Your assignment:
Retype the tail of the data exactly, starting at the line containing "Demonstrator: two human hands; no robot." and stopping at the last line.
++++++++
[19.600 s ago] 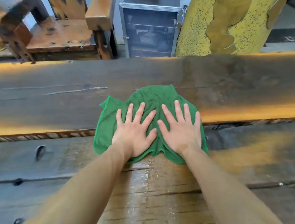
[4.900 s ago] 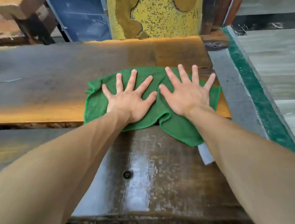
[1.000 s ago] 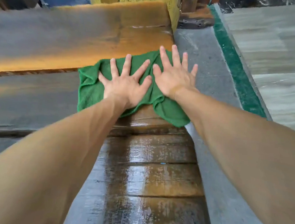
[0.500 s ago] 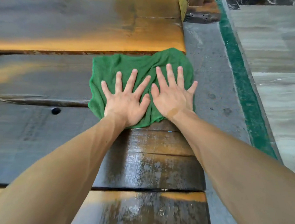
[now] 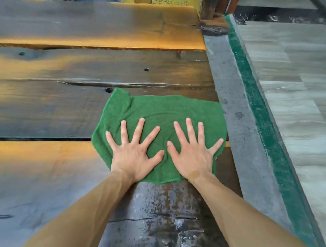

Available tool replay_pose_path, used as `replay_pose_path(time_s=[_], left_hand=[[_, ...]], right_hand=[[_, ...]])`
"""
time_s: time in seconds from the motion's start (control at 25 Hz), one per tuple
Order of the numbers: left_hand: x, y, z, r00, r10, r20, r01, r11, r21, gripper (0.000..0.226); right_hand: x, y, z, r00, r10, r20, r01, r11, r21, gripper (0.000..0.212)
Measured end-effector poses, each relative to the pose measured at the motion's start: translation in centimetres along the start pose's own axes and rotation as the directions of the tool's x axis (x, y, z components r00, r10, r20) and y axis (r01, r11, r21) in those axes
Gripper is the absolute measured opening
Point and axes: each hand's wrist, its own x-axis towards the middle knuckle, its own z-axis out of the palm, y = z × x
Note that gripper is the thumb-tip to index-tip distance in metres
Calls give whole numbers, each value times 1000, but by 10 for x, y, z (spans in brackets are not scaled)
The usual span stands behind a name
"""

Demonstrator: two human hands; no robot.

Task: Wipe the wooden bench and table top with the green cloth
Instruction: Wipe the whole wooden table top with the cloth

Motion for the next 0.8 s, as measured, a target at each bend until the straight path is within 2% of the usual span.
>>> replay_pose_path(time_s=[0.32,0.44,0.6,0.8], left_hand=[[-153,-27,10,997,48,53,-47,999,-17,77],[-205,-35,13,996,63,57,-61,997,-43,80],[-267,-27,13,992,23,125,-10,995,-100,85],[-304,-23,13,981,26,195,1,990,-139,82]], right_hand=[[-147,-20,25,998,-5,63,7,999,-44,67],[-188,-16,34,994,-64,83,69,996,-64,69],[-240,-4,45,985,-158,67,165,980,-111,72],[-278,5,47,975,-192,116,207,968,-138,72]])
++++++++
Task response:
Demonstrator: two human hands; no robot.

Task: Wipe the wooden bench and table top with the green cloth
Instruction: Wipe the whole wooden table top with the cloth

Motion for the next 0.8 s, as measured, a target at each bend until the straight path is within 2% of the usual span.
>>> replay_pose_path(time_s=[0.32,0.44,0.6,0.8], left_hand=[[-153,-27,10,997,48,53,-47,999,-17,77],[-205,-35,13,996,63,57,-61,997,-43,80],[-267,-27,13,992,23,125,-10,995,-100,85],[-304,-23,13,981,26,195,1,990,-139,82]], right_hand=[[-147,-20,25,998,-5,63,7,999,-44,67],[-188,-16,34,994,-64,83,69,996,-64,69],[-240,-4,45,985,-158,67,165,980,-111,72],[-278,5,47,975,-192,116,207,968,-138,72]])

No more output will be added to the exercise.